**Exercise details:** Print every line of the listing below, starting with the line that holds "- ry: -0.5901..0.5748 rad" and going on through the line that holds "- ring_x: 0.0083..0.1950", both included, and print nothing else.

**Source material:**
________________________

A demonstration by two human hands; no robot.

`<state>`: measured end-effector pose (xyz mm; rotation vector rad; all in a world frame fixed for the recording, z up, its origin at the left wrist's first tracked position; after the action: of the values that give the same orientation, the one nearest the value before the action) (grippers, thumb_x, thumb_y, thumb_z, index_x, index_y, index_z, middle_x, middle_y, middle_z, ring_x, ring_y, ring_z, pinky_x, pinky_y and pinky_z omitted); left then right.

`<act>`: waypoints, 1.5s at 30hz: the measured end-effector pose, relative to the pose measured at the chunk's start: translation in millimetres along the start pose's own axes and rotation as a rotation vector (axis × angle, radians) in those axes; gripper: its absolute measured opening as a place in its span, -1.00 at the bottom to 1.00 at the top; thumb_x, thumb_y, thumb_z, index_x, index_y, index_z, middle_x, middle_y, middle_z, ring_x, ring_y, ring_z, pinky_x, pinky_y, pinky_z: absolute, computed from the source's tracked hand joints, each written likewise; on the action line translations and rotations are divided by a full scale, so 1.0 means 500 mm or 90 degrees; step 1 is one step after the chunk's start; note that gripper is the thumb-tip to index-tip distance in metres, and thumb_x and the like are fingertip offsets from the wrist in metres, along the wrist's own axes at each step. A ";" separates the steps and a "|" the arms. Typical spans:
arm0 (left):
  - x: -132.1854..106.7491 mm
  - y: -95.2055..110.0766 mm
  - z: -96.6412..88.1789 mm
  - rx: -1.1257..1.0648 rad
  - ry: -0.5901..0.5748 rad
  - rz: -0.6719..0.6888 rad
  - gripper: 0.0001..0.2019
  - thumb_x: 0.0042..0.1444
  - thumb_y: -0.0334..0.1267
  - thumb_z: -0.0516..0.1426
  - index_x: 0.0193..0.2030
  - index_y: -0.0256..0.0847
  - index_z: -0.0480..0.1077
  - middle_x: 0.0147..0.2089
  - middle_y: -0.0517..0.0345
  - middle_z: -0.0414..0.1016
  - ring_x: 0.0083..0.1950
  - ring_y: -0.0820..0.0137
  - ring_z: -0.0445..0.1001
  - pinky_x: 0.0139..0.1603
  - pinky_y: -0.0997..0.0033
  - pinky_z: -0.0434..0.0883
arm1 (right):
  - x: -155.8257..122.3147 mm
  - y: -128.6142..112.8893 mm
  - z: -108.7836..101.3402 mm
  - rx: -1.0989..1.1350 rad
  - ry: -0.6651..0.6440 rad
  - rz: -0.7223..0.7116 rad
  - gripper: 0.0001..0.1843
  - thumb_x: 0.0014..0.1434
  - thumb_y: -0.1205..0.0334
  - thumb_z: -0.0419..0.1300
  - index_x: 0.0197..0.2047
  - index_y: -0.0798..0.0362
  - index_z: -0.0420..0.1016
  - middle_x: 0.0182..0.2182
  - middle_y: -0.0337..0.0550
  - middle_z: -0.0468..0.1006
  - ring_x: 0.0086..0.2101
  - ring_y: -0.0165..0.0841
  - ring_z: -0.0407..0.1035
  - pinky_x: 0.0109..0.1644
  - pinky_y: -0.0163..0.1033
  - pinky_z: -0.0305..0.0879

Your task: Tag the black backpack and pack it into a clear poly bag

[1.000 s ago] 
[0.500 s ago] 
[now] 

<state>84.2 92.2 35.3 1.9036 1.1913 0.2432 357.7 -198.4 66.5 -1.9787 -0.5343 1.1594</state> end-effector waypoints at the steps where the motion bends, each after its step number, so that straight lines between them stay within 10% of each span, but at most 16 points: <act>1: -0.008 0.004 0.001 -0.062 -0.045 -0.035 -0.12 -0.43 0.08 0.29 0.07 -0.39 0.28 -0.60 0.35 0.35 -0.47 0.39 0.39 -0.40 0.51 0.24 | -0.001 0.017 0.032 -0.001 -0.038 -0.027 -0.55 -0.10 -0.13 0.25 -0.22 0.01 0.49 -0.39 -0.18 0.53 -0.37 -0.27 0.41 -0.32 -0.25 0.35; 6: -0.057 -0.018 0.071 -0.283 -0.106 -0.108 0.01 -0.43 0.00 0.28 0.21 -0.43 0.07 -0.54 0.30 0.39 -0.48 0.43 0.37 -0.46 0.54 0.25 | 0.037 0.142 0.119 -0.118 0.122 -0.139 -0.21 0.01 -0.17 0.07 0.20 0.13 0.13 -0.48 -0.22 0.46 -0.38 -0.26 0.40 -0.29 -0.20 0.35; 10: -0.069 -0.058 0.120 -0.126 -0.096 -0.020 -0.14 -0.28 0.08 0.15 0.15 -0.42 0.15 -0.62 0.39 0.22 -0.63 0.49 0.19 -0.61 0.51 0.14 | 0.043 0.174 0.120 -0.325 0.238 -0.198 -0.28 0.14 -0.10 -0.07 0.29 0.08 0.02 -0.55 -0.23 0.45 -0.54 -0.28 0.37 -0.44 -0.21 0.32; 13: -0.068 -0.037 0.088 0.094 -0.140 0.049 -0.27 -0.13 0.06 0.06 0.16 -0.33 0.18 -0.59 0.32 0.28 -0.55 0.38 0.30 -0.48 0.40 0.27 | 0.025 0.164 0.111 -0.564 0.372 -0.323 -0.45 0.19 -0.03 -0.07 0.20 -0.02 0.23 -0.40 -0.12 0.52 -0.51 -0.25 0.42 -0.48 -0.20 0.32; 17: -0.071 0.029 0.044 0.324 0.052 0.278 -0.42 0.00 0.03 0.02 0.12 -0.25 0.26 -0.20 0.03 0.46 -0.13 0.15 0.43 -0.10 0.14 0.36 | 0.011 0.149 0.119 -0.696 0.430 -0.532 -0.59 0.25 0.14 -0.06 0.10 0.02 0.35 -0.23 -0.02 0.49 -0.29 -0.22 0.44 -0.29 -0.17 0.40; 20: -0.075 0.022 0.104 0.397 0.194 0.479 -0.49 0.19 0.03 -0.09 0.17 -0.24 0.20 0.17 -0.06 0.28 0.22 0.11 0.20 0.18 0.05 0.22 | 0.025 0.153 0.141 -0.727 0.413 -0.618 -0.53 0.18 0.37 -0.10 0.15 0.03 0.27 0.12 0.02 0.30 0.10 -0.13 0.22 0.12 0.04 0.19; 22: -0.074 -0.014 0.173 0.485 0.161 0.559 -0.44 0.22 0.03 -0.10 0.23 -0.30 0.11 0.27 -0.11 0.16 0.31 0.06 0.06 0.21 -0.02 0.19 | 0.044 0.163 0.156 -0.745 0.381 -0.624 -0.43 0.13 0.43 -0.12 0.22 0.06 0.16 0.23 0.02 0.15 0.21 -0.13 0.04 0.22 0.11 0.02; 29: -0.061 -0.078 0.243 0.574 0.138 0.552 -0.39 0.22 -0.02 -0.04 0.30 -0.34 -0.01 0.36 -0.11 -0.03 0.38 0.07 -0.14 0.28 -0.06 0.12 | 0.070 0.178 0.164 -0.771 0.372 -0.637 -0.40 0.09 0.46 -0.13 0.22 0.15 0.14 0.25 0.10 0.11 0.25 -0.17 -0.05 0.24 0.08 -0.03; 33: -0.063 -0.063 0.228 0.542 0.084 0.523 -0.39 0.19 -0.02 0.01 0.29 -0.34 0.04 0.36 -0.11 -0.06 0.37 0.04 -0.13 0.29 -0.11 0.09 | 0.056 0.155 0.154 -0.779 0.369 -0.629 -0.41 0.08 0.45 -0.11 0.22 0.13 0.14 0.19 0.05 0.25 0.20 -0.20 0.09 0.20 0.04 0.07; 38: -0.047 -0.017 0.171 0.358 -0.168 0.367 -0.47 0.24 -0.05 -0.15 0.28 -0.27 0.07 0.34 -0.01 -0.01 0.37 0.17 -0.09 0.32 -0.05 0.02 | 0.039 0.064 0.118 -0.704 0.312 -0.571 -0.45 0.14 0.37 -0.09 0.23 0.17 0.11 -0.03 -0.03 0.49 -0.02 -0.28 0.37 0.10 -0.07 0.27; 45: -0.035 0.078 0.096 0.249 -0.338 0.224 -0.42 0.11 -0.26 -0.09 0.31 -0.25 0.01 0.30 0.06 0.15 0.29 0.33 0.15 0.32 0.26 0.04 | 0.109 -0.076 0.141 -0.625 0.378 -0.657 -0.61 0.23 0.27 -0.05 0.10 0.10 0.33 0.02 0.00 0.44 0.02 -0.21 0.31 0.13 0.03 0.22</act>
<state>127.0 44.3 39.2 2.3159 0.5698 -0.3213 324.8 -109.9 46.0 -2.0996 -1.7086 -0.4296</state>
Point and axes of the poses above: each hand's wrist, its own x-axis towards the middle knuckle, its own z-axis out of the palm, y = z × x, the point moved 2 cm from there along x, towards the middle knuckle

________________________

**The answer:**
  - ry: -0.5901..0.5748 rad
  - rz: -0.6719..0.6888 rad
  - gripper: 0.0001..0.2019
  - thumb_x: 0.0042..0.1444
  - thumb_y: -0.0334..0.1267
  - thumb_z: -0.0516..0.1426
  - index_x: 0.0193..0.2030
  - index_y: -0.0256..0.0847
  - index_z: -0.0480..0.1077
  - middle_x: 0.0147..0.2089
  - middle_y: -0.0517..0.0345
  - middle_z: -0.0414..0.1016
  - ring_x: 0.0083..0.1950

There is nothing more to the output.